For starters, the fact that neither Brad Jones nor Jamari Lattimore practiced is a little worrisome. If Jones and Lattimore can't go on Sunday, the Packers will be forced to start Victor Aiyewa alongside A.J. Hawk at inside linebacker. If you're unfamiliar with the name Aiyewa, join the rest of the world's population.
The fact that Lacy also didn't practice on Wednesday could be an issue. It was easy to see that he wasn't even close to 100 percent in the second half against the Atlanta Falcons last week, so it's definitely possible his ankle injury is much more serious than originally thought.
Of course, the good news is that there are still two days for these players to get back on the practice field.
As for our weekly checkup on Mr. Rodgers, Josina Anderson of ESPN had this good news concerning the All-Pro quarterback:
Unfortunately, Pete Dougherty as USA Today quickly brought all talk about Rodgers back to Earth, writing, "Aaron Rodgers' chances of playing again this season are diminishing by the week."
Overall, there is plenty of good news and plenty of bad news as of right now for the Packers' injury report.
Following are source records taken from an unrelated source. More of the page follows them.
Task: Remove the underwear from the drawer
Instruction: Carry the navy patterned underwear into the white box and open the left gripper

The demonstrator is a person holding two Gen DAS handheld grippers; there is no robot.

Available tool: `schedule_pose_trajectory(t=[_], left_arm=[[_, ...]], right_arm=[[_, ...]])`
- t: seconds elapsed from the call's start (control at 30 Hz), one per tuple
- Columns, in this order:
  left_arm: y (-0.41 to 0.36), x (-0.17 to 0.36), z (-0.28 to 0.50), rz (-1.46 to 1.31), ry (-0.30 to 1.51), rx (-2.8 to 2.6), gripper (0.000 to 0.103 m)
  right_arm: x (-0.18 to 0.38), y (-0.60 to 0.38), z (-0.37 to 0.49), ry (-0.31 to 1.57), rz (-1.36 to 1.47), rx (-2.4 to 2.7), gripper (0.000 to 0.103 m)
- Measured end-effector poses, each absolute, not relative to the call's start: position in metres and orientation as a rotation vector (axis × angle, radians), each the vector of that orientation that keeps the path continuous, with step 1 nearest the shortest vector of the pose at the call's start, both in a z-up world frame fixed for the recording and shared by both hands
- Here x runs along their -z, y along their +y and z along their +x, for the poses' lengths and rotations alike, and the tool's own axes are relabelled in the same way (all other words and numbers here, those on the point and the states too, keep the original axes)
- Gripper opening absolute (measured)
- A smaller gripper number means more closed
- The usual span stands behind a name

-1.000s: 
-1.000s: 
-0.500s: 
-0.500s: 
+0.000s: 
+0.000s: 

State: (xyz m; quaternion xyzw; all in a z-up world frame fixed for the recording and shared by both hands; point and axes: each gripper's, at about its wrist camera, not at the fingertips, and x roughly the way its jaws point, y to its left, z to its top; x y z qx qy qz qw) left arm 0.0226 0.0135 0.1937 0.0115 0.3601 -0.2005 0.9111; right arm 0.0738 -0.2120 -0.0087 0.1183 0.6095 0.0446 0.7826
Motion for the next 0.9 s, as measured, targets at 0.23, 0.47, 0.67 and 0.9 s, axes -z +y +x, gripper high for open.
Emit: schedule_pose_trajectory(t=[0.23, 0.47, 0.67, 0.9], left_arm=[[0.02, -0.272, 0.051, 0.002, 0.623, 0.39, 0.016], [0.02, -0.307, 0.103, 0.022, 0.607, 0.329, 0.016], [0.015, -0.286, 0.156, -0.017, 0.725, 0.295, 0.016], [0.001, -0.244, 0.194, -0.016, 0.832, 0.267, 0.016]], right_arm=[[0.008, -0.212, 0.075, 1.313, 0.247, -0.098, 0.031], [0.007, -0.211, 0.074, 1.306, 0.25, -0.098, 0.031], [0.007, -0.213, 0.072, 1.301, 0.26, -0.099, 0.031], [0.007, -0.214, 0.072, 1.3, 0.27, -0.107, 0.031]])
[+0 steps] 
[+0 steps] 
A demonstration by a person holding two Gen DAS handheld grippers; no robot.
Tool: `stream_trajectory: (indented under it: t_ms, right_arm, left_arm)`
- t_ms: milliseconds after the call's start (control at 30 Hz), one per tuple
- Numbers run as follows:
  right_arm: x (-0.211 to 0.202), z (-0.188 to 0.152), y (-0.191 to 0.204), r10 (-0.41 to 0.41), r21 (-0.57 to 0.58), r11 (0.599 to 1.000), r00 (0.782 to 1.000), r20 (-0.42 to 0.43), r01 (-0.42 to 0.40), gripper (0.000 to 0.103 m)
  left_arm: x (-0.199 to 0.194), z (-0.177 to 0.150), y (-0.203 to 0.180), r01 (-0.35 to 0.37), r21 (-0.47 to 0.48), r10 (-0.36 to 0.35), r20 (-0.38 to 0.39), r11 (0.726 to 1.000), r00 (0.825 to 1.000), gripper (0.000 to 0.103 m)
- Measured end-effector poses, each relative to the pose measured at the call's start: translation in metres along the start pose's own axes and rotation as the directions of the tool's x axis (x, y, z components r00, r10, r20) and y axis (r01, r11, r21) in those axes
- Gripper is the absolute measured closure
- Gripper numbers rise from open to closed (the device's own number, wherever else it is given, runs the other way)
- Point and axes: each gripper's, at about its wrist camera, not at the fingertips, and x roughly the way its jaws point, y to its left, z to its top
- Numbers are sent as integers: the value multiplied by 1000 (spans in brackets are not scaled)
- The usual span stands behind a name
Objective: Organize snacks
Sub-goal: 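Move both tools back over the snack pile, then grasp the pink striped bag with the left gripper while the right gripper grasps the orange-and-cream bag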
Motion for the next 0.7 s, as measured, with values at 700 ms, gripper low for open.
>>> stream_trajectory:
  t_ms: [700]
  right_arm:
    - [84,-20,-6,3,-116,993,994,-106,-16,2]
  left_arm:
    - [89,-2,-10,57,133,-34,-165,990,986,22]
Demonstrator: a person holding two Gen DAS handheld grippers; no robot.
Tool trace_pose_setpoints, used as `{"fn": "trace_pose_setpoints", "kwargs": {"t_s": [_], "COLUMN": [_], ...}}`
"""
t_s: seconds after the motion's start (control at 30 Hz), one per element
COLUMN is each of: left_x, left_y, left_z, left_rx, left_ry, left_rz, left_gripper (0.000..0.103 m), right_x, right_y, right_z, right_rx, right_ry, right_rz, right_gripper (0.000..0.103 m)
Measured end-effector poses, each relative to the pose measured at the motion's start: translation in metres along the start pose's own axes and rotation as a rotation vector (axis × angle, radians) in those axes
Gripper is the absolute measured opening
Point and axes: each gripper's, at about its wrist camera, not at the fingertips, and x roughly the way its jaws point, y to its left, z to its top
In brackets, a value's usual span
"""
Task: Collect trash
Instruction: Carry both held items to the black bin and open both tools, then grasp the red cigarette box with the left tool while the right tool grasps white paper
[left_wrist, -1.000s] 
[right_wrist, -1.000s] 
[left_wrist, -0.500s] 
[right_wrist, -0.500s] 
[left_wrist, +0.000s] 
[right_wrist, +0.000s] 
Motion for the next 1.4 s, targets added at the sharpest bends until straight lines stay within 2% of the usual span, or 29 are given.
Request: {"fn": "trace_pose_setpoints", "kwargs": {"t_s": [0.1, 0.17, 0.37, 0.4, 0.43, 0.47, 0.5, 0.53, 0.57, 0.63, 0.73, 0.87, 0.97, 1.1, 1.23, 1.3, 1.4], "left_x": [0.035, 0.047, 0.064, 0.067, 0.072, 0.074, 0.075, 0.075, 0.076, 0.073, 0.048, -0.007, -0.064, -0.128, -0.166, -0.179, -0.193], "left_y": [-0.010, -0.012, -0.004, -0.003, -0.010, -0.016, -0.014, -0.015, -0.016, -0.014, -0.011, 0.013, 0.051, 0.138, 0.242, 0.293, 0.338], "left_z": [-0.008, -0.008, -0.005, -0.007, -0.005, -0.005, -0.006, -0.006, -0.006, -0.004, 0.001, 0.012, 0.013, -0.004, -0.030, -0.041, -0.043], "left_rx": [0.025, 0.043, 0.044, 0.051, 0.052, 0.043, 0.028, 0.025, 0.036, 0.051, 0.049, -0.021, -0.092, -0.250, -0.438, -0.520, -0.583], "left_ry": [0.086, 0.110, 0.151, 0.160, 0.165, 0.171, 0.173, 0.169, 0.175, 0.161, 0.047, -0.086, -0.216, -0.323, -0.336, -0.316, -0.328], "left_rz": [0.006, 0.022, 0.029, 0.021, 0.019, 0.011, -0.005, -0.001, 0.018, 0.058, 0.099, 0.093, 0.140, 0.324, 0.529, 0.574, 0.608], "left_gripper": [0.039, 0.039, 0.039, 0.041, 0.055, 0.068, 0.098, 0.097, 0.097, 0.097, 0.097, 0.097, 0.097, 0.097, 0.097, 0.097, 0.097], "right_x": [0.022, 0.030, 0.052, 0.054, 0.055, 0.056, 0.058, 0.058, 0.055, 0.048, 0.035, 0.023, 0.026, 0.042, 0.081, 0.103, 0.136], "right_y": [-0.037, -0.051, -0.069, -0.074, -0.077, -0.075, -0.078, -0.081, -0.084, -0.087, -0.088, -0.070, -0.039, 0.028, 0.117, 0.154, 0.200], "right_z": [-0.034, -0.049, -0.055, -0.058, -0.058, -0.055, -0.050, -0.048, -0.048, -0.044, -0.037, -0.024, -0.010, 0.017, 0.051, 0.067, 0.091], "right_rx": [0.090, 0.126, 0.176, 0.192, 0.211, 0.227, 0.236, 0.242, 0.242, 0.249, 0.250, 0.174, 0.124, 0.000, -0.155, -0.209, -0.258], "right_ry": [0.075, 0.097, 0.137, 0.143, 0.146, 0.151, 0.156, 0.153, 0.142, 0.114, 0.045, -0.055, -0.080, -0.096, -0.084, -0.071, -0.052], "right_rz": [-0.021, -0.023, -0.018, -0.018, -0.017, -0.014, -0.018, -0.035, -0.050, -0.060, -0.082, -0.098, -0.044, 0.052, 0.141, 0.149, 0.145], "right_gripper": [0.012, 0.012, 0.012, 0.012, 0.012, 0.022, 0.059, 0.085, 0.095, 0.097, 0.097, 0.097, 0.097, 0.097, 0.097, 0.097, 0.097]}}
The Packers Will Win If...
...The defense makes two stops.
That may sound like an extremely specific request, but two defensive stops are all Green Bay needs. With the Cowboys defense allowing a league-worst 421.6 yards per game, the Packers should have no trouble moving the ball and putting points on the board.
However, the Cowboys offense has the ability to score in bunches. It's averaging 27.4 points per game, good for the third-best in the league.
This game could potentially turn into a shootout between the two offenses. That means whichever defense is capable of coming up with stops will likely win the game for its respective team.
One stop isn't likely to be enough, so the Packers will need two defensive stops to beat the Cowboys.